When we hear about the evil during World War 2, it is mostly about the evil committed by the Nazis, and it is important to be reminded of that. However, some acts of the Imperial Japanese Army were just as evil, if not more evil than that of the Nazis.
In 1945, as a first-year student at Kyushu Imperial University’s medical school in southern Japan, Tono became an unwilling witness to atrocities. For a while after the end of the second world war, Toshio Tono could not bear to be in the company of doctors. And the thought of putting on a white coat filled him with dread. Those atrocities, the AWFUL medical experimentation on live American prisoners of war, decades later, continue to provoke revulsion and disbelief in his country and abroad. Tono wanted to shed light on one of the darkest chapters in his country’s modern history, he saw this as a final job.
Below are a few descriptions of what he witnessed.
In early May 1945, a US B-29 Superfortress crashed in northern Kyushu after being rammed by a Japanese fighter plane. The US plane, part of the 29th Bomb Group, 6th Bomb Squadron, had been returning to its base in Guam from a bombing mission against a Japanese airfield. Justin McCurry wrote in The Guardian, “One of the estimated 12 crew died when the cords of his parachute were sliced by another Japanese plane. On landing, another opened fire on villagers before turning his pistol on himself. Local people, incensed by the destruction the B-29s were visiting in Japanese cities, reportedly killed another two airmen on the ground. “The B-29s crews were hated in those days.

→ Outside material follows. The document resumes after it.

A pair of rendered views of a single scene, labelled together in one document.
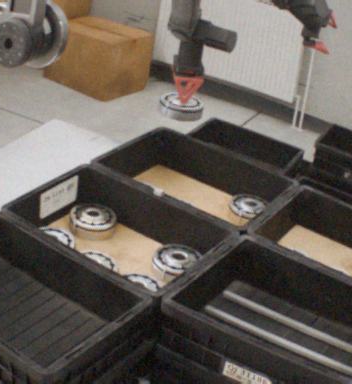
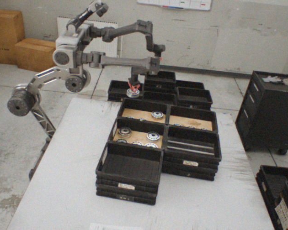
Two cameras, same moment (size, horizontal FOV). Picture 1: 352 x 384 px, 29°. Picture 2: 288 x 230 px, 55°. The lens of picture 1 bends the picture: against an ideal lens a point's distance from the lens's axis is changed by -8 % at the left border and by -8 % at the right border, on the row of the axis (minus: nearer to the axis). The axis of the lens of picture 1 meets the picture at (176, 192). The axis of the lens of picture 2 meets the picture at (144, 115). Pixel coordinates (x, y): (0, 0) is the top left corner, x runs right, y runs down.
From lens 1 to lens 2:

“I was in a state of panic, but I couldn’t say anything to the other doctors. We kept being reminded of the misery US bombing raids had caused in Japan. But looking back it was a terrible thing to have happened.”
“The remaining airmen were rounded up by police and placed in military custody in the nearby city of Fukuoka. The squadron’s commander, Marvin Watkins, was sent to Tokyo for questioning. There, Watkins endured beatings at the hands of his interrogators. The prisoners were led to believe they were going to receive treatment for their injuries. But over the following three weeks, they were to be subjected to a depraved form of pathology at the medical school”
“One day two blindfolded prisoners were brought to the school in a truck and taken to the pathology lab. Two soldiers stood guard outside the room. I did wonder if something unpleasant was going to happen to them, but I had no idea it was going to be that awful. Inside, university doctors, at the urging of local military authorities, began the first of a series of experiments that none of the eight victims would survive. They injected one anaesthetised prisoner with seawater to see if it worked as a substitute for sterile saline solution”
“In another experiment, doctors drilled through the skull of a live prisoner. Apparently, to determine if removing some part of the brain could treat epilepsy.”
“Medical staff preserved the POWs’ corpses in formaldehyde for future use by students, but at the end of the war, the remains were quickly cremated, as doctors attempted to hide evidence of their crimes. When later questioned by US authorities, they claimed the airmen had been transferred to camps in Hiroshima and had died in the atomic bombing on 6 August. On the afternoon of 15 August, hours after the emperor had announced Japan’s surrender, more than a dozen other American POWs held in Fukuoka camps were taken to a mountainside execution site and beheaded.”